What's the deal with Kenya's pitch-black wild cats?
Life can be tough for black cats. The sooty felines have long been linked with witches and evil and, come October, some domestic cats are adopted purely as Halloween decorations only to be abandoned when the holiday is over. While many might see black cats as a bad omen, spotting a melanistic serval in the wild is more like a stroke of good luck. Two recent sightings of black servals from Kenya and Tanzania provide further evidence that a healthy population of these unusually coloured cats are hiding out in East Africa.
Earlier this month, biologist Lynn Von Hagen came across a jet-black cat strolling beside a dirt road in Kenya's Tsavo conservancy. She shared a short clip online captured by ranger and field research assistant, Benard Mwatate. Servals usually sport a cheetah-like coat with black spots, bands and stripes; but dark-furred individuals appear to be fairly common in East Africa, Von Hagen told us via email. Recent surveys estimated that at least 46% of the servals in Tsavo are melanistic.

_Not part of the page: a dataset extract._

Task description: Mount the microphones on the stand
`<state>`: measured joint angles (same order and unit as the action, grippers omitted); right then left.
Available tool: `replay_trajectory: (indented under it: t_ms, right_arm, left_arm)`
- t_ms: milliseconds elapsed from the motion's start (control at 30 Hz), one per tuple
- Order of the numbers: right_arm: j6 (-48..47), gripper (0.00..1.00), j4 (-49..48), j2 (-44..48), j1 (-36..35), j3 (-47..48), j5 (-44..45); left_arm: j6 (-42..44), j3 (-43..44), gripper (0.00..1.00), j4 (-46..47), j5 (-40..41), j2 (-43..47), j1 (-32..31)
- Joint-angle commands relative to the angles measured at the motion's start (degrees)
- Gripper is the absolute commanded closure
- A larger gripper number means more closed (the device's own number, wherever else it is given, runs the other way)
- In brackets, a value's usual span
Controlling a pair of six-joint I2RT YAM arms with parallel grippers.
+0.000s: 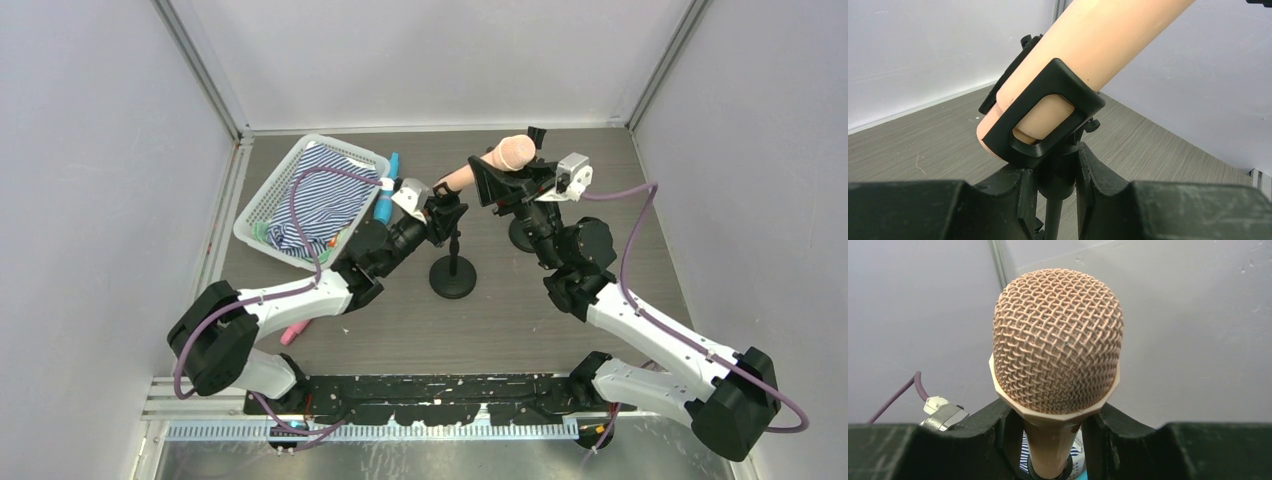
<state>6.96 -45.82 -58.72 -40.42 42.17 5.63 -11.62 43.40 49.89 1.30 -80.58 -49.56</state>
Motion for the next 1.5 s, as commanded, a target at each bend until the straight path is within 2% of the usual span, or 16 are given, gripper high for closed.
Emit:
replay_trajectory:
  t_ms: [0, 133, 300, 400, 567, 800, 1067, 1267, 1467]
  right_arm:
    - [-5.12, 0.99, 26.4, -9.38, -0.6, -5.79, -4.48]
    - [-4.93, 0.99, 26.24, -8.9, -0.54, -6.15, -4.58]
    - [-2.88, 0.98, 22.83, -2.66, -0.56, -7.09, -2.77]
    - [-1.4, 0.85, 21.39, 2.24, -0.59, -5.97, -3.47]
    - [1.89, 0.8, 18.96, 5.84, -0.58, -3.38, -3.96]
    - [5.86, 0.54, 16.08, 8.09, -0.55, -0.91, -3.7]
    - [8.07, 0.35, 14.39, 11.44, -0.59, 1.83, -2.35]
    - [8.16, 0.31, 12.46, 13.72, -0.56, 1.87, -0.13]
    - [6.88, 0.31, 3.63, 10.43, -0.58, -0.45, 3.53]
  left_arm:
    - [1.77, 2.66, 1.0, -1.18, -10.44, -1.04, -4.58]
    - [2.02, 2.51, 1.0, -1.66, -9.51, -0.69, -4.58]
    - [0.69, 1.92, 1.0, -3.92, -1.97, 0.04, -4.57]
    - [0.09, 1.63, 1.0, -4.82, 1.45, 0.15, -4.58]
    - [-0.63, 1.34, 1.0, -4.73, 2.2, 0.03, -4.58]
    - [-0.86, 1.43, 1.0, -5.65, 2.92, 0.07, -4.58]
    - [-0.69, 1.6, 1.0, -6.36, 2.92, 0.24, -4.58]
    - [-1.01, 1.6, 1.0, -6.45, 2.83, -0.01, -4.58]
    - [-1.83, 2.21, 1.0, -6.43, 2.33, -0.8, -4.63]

Further west, on Tanzania's Namiri Plains, photographer George Turner came across another black serval and shared a photo of the cat on his Instagram profile - "[I] can't describe how mind-blowing this was ... and still is," Turner wrote on Instagram. " For context, even seeing a 'normal' serval is tough. They’re shy, secretive cats that tend to live in tall grasses — the perfect combination for staying unnoticed."
Although these shadowy cats are found in most African countries south of the Sahara, there are only four known locations on the east of the continent where you might run into a population of black servals. As Turner points out above, servals are notoriously elusive, so determining exactly how many melanistic cats are roaming East Africa is a tricky task. The population does, however, seems to be growing (or our awareness of the unique cats has increased). "I am in the bush often and thus far have seen more melanistic than normal," says Von Hagen who has spent many hours conducting field research in Kenya over the last two years. "In fact last month we had sightings in separate areas three weeks in a row."
The slender cats owe their dark pigmentation to a genetic condition called melanism, which affects at least 13 of the 37 known feline species worldwide. Black panthers are perhaps the most famous of the melanistic cats. Panthers are not a separate species, but rather the name is an umbrella term used to describe dark-coated leopards in Africa and Asia, and jaguars in South America. Although melanistic cats may look completely uniform in colour, spotted felines retain their patterned markings which can still be seen in the right light.
The exact reasons for the lingering genetic mutation are not known, but it's thought that, in some environments, darker fur could be beneficial. Melanism is a genetic condition and, as such, environmental factors cannot directly influence whether or not a cat will sport an inky coat, but it's possible that the condition prevails in certain areas as it provides some kind of advantage. In moist forest habitats, for example, records of melanistic cats are more common suggesting that the dark colouring could be an adaptive advantage that may be "related to thermoregulation or some other functional characteristic," Panthera point out on their website.
In the case of servals, melanistic individuals are usually spotted at higher elevations where it’s believed that the dark colouration could help the cats retain body heat in their chilly alpine habitats. The latest sightings do not fit this theory, however, as both of these cats were spotted in lower-lying areas. We still have much to learn about East Africa's melanistic servals. For now, like many black cats before them, they remain shrouded in mystery.